**Directions for this task:**
For the listing below, output exactly the lines from the line with "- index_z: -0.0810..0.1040" up to and including the line with "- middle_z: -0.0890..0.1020", and no other lines.

────────────────────────────────────────

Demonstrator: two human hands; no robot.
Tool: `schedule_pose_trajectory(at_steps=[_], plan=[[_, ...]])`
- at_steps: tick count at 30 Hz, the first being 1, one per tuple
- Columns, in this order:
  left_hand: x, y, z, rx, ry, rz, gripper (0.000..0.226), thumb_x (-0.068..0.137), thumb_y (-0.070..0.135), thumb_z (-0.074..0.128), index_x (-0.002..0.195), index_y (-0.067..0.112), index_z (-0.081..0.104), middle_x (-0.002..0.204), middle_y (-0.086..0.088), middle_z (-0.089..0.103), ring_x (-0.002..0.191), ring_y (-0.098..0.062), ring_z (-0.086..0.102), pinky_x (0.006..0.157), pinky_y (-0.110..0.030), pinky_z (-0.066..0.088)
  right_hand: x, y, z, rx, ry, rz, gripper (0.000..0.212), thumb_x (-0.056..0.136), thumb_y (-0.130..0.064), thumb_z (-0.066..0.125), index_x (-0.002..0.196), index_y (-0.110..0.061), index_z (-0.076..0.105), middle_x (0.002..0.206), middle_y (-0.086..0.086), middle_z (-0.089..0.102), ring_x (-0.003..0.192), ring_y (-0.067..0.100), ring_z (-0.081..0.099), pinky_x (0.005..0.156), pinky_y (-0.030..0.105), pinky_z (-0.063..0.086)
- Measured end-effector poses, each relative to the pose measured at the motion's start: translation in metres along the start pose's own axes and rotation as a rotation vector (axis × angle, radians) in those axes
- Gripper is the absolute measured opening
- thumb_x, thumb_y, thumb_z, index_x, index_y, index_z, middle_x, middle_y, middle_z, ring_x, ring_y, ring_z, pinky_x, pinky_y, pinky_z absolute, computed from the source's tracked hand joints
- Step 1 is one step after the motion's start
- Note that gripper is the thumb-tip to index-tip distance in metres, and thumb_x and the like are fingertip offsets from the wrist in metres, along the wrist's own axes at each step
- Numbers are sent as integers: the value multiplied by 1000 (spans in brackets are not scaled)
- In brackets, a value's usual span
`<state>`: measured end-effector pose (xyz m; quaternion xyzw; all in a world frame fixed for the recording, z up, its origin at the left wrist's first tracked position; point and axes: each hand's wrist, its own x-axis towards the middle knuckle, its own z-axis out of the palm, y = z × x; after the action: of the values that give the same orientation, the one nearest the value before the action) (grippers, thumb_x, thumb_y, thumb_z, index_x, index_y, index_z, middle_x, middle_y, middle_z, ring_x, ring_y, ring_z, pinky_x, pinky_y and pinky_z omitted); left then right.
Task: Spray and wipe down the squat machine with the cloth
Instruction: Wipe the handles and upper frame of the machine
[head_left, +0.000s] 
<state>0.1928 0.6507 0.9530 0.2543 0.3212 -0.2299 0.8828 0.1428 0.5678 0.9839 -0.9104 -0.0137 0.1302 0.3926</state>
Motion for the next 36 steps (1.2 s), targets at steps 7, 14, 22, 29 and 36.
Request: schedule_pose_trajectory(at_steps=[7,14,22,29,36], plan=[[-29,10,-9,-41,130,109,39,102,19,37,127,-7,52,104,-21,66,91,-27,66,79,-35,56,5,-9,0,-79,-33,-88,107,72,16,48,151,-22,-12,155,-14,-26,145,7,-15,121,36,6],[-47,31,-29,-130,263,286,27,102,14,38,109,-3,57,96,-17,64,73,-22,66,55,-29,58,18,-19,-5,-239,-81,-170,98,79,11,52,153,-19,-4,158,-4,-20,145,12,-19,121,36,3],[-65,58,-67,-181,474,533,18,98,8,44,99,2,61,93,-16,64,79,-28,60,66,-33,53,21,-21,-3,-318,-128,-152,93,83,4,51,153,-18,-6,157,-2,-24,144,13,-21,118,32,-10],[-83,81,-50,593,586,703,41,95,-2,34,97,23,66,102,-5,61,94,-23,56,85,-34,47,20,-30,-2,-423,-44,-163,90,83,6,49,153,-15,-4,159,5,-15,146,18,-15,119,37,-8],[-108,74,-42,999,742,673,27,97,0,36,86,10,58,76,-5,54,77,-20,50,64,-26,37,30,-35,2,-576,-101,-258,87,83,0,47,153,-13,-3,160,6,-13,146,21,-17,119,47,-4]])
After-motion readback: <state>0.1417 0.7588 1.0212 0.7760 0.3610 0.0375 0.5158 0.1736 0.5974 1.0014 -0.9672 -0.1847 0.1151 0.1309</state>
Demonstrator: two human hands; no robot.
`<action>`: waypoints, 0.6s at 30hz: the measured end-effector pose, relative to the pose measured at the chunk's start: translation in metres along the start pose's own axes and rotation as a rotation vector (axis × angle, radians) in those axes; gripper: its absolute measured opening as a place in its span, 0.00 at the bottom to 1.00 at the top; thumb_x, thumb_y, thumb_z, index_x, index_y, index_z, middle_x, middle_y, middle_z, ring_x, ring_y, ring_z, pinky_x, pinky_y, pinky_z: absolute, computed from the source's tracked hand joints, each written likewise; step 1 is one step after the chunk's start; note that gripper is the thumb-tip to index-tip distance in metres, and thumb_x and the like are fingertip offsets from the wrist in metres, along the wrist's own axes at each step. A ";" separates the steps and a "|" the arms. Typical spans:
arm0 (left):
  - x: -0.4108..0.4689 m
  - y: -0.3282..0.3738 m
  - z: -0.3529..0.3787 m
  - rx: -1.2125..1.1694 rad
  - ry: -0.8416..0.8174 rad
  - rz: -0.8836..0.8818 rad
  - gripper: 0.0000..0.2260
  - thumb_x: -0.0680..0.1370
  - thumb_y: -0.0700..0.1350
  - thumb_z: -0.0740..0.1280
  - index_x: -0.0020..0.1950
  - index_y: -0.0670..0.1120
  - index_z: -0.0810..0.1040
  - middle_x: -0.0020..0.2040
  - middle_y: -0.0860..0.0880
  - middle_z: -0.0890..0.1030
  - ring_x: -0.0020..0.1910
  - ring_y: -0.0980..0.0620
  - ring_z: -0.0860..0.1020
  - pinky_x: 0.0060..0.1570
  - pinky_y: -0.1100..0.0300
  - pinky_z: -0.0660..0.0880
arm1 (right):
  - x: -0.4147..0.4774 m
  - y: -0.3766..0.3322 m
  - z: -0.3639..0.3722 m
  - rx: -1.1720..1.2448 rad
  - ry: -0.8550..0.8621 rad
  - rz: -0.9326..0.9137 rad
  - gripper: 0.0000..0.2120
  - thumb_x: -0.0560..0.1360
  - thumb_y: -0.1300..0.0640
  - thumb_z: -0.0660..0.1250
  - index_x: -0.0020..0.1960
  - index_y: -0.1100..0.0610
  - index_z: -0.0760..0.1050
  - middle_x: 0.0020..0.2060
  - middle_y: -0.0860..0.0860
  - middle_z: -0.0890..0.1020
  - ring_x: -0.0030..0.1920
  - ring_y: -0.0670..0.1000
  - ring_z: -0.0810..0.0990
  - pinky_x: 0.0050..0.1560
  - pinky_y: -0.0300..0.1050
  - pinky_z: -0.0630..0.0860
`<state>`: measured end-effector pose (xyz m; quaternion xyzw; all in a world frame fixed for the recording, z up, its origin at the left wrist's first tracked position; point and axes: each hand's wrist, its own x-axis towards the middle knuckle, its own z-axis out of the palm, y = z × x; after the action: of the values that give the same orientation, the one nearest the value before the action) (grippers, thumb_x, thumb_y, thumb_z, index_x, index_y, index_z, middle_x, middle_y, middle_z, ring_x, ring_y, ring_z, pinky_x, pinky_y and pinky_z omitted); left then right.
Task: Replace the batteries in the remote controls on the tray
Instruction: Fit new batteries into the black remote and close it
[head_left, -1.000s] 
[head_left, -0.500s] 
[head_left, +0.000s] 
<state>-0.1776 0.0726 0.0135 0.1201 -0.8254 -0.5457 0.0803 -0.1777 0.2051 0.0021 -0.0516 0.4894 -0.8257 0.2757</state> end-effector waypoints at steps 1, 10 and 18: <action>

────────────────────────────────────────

**Answer to this problem:**
  - index_z: -0.0810..0.1040
  - middle_x: -0.0020..0.2040
  - middle_y: -0.0860..0.0880
  - middle_z: -0.0890..0.1030
  - ring_x: -0.0020..0.1910
  - ring_y: -0.0980..0.0620
  - ring_z: -0.0860..0.1020
  - pinky_x: 0.0060..0.1570
  - pinky_y: -0.1100..0.0300
  - pinky_z: -0.0660..0.0880
arm1 (right):
  - x: -0.4147..0.4774 m
  - y: -0.3766..0.3322 m
  - z: -0.3639..0.3722 m
  - rx: -1.1720..1.2448 rad
  - ry: -0.8550..0.8621 rad
  - rz: -0.9326..0.9137 rad
  - gripper: 0.0000..0.2120
  - thumb_x: -0.0560..0.1360
  - thumb_y: -0.1300..0.0640
  - thumb_z: -0.0660..0.1250
  - index_x: -0.0020..0.1960
  - index_y: -0.1100..0.0610
  - index_z: -0.0760..0.1050
  - middle_x: 0.0020..0.2060
  - middle_y: -0.0860..0.0860
  - middle_z: -0.0890..0.1020

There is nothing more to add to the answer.